The traditional route, of course, is to spend four years at a university, living in a dormitory, and eating from the cafeteria.
But this can prove to be horrendously expensive (especially when you think of the additional schooling and training you'll need to pay for), taking into account tuition, room and board, and other special fees.
And if you're an adult with a family, this route is impossible. Don't worry though--you have another option.
We know, you're skeptical about the validity of getting a degree online. But we're sure that the more you research it, the more it will seem like a really fantastic idea.
Employers don't turn their noses up at web-earned degrees, as you might think. And while you're taking classes, you can stay with your family in your home, keep your day job, and create your own schedule.
And, most importantly perhaps, you can save a ton of money that will be better used for your post-graduate education.
Here are a list of great universities and colleges you may want to check out if online schooling appeals to you:
If you enter a career in forensic pathology, you can expect to be compensated well for your trials (as in a 6 figure salary).
However, the job itself is demanding, requiring a vast knowledge of the human anatomy. And, as we've already discussed, the rigors of getting your education and training can be incredibly difficult to overcome.
But if you have the determination and perseverance, you can earn quite a living in this line of criminal justice.
The average salary for this career is upwards of $100,000 per year. And if you are in a senior position, depending on your record and abilities, you can earn well over that amount.

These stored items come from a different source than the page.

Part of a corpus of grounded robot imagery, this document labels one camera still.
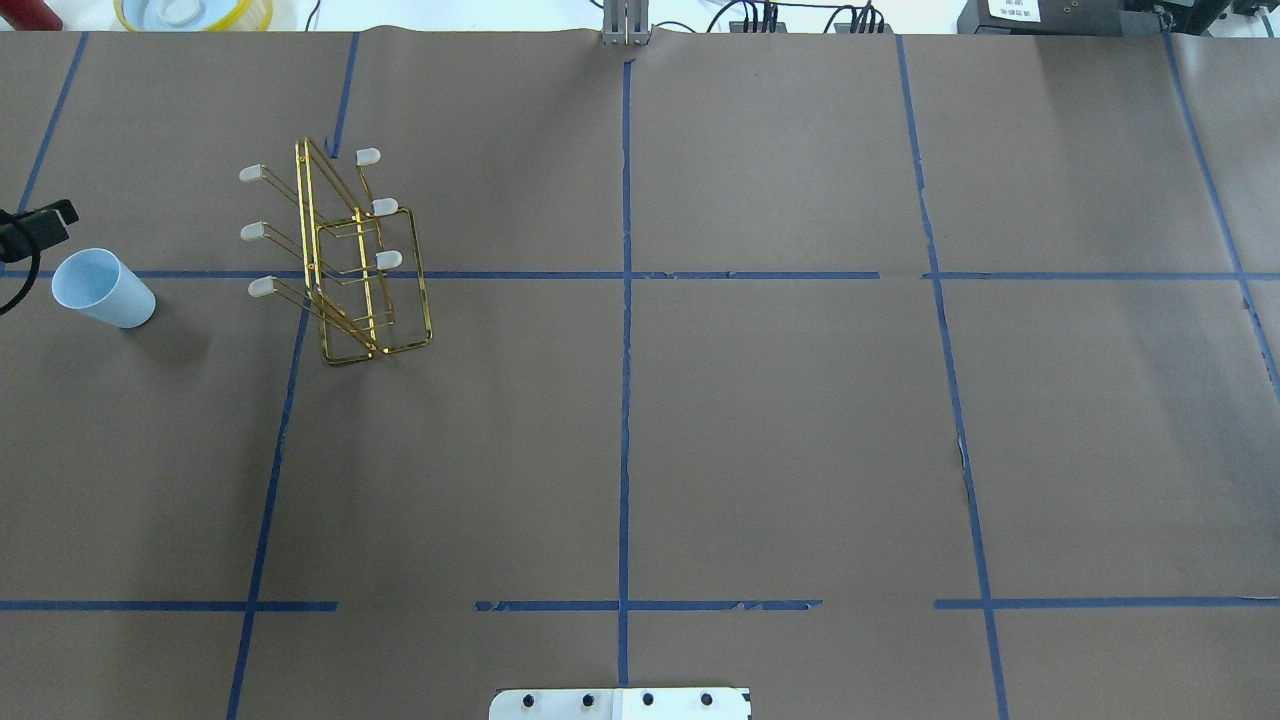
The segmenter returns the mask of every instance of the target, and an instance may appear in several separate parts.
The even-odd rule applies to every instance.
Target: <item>black box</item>
[[[1100,35],[1120,36],[1124,0],[1024,0],[1039,8],[1039,22],[991,14],[991,4],[1004,0],[969,0],[956,19],[960,35]]]

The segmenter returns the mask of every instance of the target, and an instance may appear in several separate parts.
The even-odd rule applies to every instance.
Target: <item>red object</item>
[[[0,0],[0,18],[13,29],[63,29],[63,19],[44,0]]]

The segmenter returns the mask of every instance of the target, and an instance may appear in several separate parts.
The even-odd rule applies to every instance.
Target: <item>yellow container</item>
[[[115,17],[132,32],[261,31],[271,0],[115,0]]]

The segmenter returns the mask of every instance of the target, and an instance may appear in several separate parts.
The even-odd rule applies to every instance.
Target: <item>table surface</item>
[[[0,716],[1274,717],[1277,54],[0,36],[0,199],[82,218],[0,322]],[[429,347],[246,293],[302,136],[383,151]],[[155,318],[55,306],[87,246]]]

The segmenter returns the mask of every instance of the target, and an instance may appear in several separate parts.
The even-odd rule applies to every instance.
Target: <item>white rubber tip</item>
[[[356,164],[360,167],[376,165],[383,159],[383,151],[376,147],[356,150]]]
[[[381,218],[399,210],[399,202],[394,197],[379,197],[374,200],[374,215]]]
[[[250,223],[241,228],[241,240],[244,242],[253,242],[255,240],[262,240],[264,237],[266,237],[266,223],[261,220]]]
[[[275,292],[275,275],[261,277],[248,283],[248,293],[251,297],[266,297],[273,292]]]
[[[383,250],[378,255],[374,255],[374,259],[378,263],[379,270],[394,270],[404,261],[404,256],[401,255],[399,250]]]
[[[262,179],[262,173],[266,170],[265,165],[250,165],[241,170],[241,182],[256,182]]]

We've already discussed in fairly great detail just how difficult it is to officially enter this field. We've also covered the many and great rewards you will reap once you've joined the pathology ranks.
But exactly does forensic pathology entail?
This is someone with an extensive education, being trained in human anatomy and forensics, who aids an investigation by determining the cause of death of a corpse.
By examining the deceased, the story of what happened to whom, how, and where can begin to unfold.
It is at the request of a coroner or medical examiner that the pathologist performs an autopsy. But what is he or she looking for?
This job requires looking to determine whether someone's death was:
In order to determine the cause of death, the following actions are performed:
The work in this field is hard, the hours long, and the responsibilities numerous, but the job is an incredibly important one.
By working in forensic pathology, you are not just making a living; you are making a real difference.
The investigation of death is different depending on where in the world you're working. This is also true of the many qualifications and requirements of becoming a pathologist.
In the United States, forensic pathology was first recognized by the American Board of Pathology in 1959. In Canada, however, the profession was fully and officially recognized until 2003.